**Problem:**
The entries below are to be given back exactly, with images excluded.

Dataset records
Start of Block

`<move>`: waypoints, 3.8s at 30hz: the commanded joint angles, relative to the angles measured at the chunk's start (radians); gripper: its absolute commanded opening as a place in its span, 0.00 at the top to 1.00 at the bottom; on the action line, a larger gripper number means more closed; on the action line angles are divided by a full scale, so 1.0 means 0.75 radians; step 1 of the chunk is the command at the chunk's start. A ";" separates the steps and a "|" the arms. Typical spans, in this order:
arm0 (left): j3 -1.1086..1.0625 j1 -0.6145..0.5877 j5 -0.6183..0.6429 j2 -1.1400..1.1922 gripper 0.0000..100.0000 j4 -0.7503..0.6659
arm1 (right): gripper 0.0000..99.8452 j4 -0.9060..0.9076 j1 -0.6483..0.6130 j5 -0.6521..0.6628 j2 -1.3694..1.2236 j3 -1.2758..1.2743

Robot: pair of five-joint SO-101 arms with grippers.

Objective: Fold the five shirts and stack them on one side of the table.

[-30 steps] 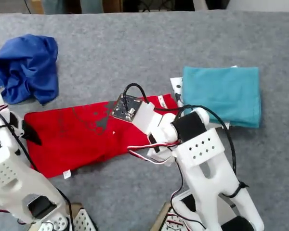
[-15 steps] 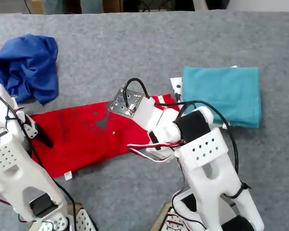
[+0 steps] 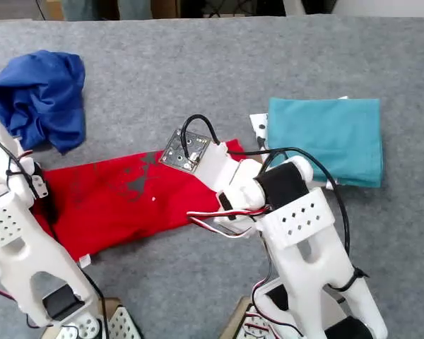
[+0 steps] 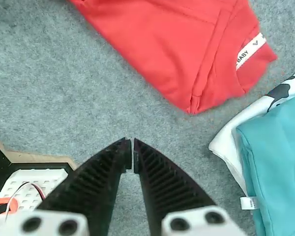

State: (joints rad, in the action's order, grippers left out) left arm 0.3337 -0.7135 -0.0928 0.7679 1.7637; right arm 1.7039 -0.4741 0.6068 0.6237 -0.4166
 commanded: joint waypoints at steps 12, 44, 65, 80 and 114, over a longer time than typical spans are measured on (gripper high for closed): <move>0.079 -0.300 -0.219 -0.534 0.97 -0.004 | 0.99 -0.205 -0.004 -0.004 -0.001 0.066; -0.361 1.122 0.336 -1.113 0.97 -0.004 | 0.99 -0.409 1.082 0.158 -0.322 0.729; -0.007 1.460 0.342 -0.577 0.97 -0.045 | 0.99 -0.413 1.086 0.176 -0.328 0.727; 0.089 1.406 0.599 -0.423 0.80 -0.037 | 0.99 -0.473 1.017 0.174 -0.328 0.664; -1.055 0.396 0.358 -1.356 0.95 -0.849 | 0.99 -0.383 -0.354 -0.671 -1.361 1.118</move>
State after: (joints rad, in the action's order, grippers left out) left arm -0.3613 -0.4173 0.1849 -0.2079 1.2774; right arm 1.4185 -0.7119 0.1143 -0.3030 0.2754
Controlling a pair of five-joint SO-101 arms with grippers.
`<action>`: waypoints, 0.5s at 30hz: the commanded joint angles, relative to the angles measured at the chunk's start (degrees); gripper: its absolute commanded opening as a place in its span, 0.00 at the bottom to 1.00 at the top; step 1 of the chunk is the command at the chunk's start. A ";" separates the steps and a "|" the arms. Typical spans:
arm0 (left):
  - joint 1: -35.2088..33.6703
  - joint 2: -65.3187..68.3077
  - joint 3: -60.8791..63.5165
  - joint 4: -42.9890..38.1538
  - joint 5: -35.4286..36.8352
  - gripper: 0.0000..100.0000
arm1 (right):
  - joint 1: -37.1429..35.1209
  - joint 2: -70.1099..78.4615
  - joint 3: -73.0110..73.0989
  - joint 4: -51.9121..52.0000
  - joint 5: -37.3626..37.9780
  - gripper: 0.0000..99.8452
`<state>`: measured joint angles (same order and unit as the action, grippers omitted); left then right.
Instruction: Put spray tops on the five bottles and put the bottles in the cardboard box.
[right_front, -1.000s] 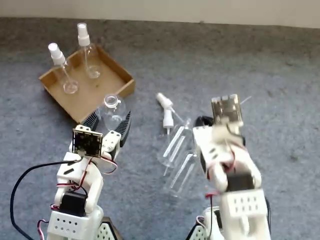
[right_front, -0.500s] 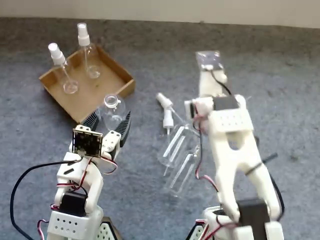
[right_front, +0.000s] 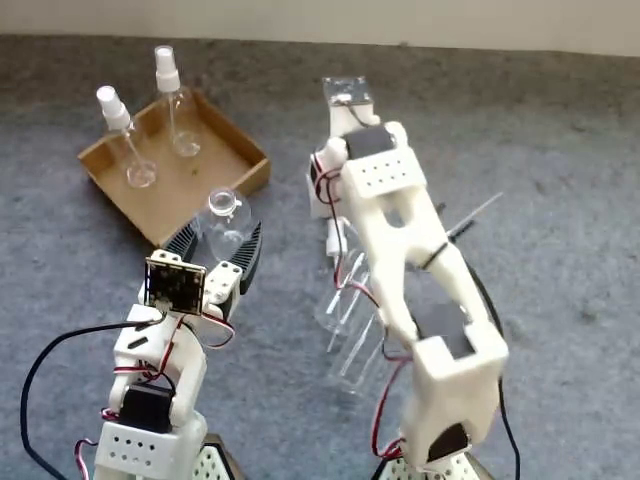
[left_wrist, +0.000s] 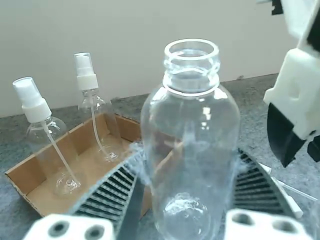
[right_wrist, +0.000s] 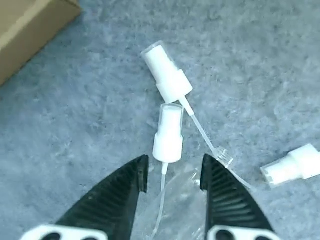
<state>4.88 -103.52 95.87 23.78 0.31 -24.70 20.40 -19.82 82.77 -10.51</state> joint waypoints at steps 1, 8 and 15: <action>-0.22 -1.19 1.27 -1.41 0.62 0.13 | -0.84 4.70 -8.75 1.10 -1.23 0.16; -0.22 -1.19 1.27 -1.41 0.62 0.13 | -0.92 13.41 -13.23 1.10 -1.23 0.16; -0.40 -1.19 1.27 -1.41 0.53 0.13 | -0.75 18.51 -13.76 0.57 -1.23 0.06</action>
<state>4.88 -103.52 95.87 23.78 0.31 -24.97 39.56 -29.93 83.38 -11.12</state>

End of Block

**Answer box:**
`<move>`: waypoints, 3.8s at 30hz: the commanded joint angles, relative to the angles measured at the chunk's start (radians); gripper: its absolute commanded opening as a place in its span, 0.00 at the top to 1.00 at the bottom; on the action line, a larger gripper number means more closed; on the action line angles are divided by a full scale, so 1.0 means 0.75 radians; step 1 of the chunk is the command at the chunk's start. A ";" separates the steps and a "|" the arms. Typical spans, in this order:
arm0 (left): j3 -1.1086..1.0625 j1 -0.6145..0.5877 j5 -0.6183..0.6429 j2 -1.1400..1.1922 gripper 0.0000..100.0000 j4 -0.7503..0.6659
arm1 (right): gripper 0.0000..99.8452 j4 -0.9060..0.9076 j1 -0.6483..0.6130 j5 -0.6521..0.6628 j2 -1.3694..1.2236 j3 -1.2758..1.2743

Robot: pair of five-joint SO-101 arms with grippers.

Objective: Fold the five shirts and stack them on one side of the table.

[-30 steps] 
[-15 steps] 
[+0 steps] 
[+0 steps] 

State: (joints rad, in the action's order, grippers left out) left arm 0.3337 -0.7135 -0.0928 0.7679 1.7637; right arm 1.7039 -0.4741 0.6068 0.6237 -0.4166
 commanded: joint waypoints at steps 12, 44, 65, 80 and 114, over a longer time than typical spans are measured on (gripper high for closed): <move>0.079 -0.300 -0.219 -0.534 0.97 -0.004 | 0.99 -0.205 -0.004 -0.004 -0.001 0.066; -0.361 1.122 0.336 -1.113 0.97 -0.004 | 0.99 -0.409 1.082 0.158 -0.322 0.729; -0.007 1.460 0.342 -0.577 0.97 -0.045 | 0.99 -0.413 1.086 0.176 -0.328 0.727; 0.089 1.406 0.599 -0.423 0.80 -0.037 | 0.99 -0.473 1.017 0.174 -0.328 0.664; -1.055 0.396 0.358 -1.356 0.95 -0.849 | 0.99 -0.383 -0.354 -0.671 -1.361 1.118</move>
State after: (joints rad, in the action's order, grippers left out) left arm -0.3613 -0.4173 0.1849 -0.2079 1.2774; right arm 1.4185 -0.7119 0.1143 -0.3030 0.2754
Controlling a pair of five-joint SO-101 arms with grippers.
`<action>`: waypoints, 0.5s at 30hz: the commanded joint angles, relative to the angles measured at the chunk's start (degrees); gripper: its absolute commanded opening as a place in its span, 0.00 at the bottom to 1.00 at the top; step 1 of the chunk is the command at the chunk's start. A ";" separates the steps and a "|" the arms. Typical spans:
arm0 (left):
  - joint 1: -35.2088..33.6703
  - joint 2: -65.3187..68.3077
  - joint 3: -60.8791..63.5165
  - joint 4: -42.9890..38.1538
  - joint 5: -35.4286..36.8352
  - gripper: 0.0000..100.0000
arm1 (right):
  - joint 1: -37.1429..35.1209
  - joint 2: -70.1099..78.4615
  - joint 3: -73.0110..73.0989
  - joint 4: -51.9121..52.0000
  - joint 5: -37.3626..37.9780
  - gripper: 0.0000..99.8452
`<state>`: measured joint angles (same order and unit as the action, grippers omitted); left then right.
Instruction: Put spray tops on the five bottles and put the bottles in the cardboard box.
[right_front, -1.000s] 
[right_front, -0.500s] 
[right_front, +0.000s] 
[left_wrist, +0.000s] 
[right_wrist, +0.000s] 
<state>4.88 -103.52 95.87 23.78 0.31 -24.70 20.40 -19.82 82.77 -10.51</state> joint waypoints at steps 1, 8 and 15: <action>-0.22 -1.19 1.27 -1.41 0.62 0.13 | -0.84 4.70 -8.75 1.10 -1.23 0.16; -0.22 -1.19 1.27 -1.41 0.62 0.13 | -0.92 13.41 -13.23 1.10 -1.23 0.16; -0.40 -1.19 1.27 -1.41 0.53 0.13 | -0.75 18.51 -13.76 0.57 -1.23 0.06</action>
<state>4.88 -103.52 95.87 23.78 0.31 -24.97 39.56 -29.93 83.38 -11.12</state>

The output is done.